For this post, I will focus on the architectural design of the building.
The Bauhaus Building from one angle. |
The Bauhaus Building from another angle. |
1. Support elements (piloties) will elevate the mass off of the ground.
2. No load-bearing walls. That is the job of the piloties.
3. Free facade. There is no relation with the outside of the building and the inside of the building.
4. Long horizontal sliding windows (curtain walls).
5. Green roof. The turf that the building takes up will be "moved" to its roof.

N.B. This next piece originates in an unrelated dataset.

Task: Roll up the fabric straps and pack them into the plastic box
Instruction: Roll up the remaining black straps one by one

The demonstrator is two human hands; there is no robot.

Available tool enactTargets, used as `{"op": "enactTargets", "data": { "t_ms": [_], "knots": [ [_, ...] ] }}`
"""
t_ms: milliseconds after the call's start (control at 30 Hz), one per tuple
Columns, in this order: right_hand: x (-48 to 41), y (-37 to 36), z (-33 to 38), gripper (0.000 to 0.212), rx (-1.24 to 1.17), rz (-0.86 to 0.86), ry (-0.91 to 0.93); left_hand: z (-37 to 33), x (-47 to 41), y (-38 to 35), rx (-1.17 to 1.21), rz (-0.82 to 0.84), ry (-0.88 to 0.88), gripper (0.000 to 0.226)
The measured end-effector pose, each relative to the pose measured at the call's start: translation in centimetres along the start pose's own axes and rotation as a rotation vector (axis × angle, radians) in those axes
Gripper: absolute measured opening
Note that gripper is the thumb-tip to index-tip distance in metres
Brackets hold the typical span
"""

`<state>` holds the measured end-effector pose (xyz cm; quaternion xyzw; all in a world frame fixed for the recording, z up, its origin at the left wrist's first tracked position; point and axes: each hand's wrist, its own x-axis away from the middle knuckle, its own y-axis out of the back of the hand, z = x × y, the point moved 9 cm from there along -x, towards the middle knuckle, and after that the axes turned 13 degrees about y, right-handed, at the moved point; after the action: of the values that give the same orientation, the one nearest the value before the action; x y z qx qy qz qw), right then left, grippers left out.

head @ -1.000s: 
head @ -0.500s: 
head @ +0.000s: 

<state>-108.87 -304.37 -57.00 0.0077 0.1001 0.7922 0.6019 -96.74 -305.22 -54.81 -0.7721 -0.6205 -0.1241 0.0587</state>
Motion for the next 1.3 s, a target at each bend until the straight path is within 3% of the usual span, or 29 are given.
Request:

While the Bauhaus Building was shut down in 1933 with the takeover of the Nazi regime the five characteristics that it stood for can be applied to just about every modern building around us. I took pictures of various campus buildings to show the similarities between them and the Bauhaus Building. Buildings like Halbouty Geosciences, the Memorial Student Center, and the Evans Library Annex all share elements of modernism with their square shapes, dynamic interiors, skylights, spiral staircases, and large windows.
After fleeing from Nazi Germany, Gropius ultimately settled in Boston, where he proceeded to teach at Harvard. In the United States, modernist architecture took root, setting the foundation for most modern cities.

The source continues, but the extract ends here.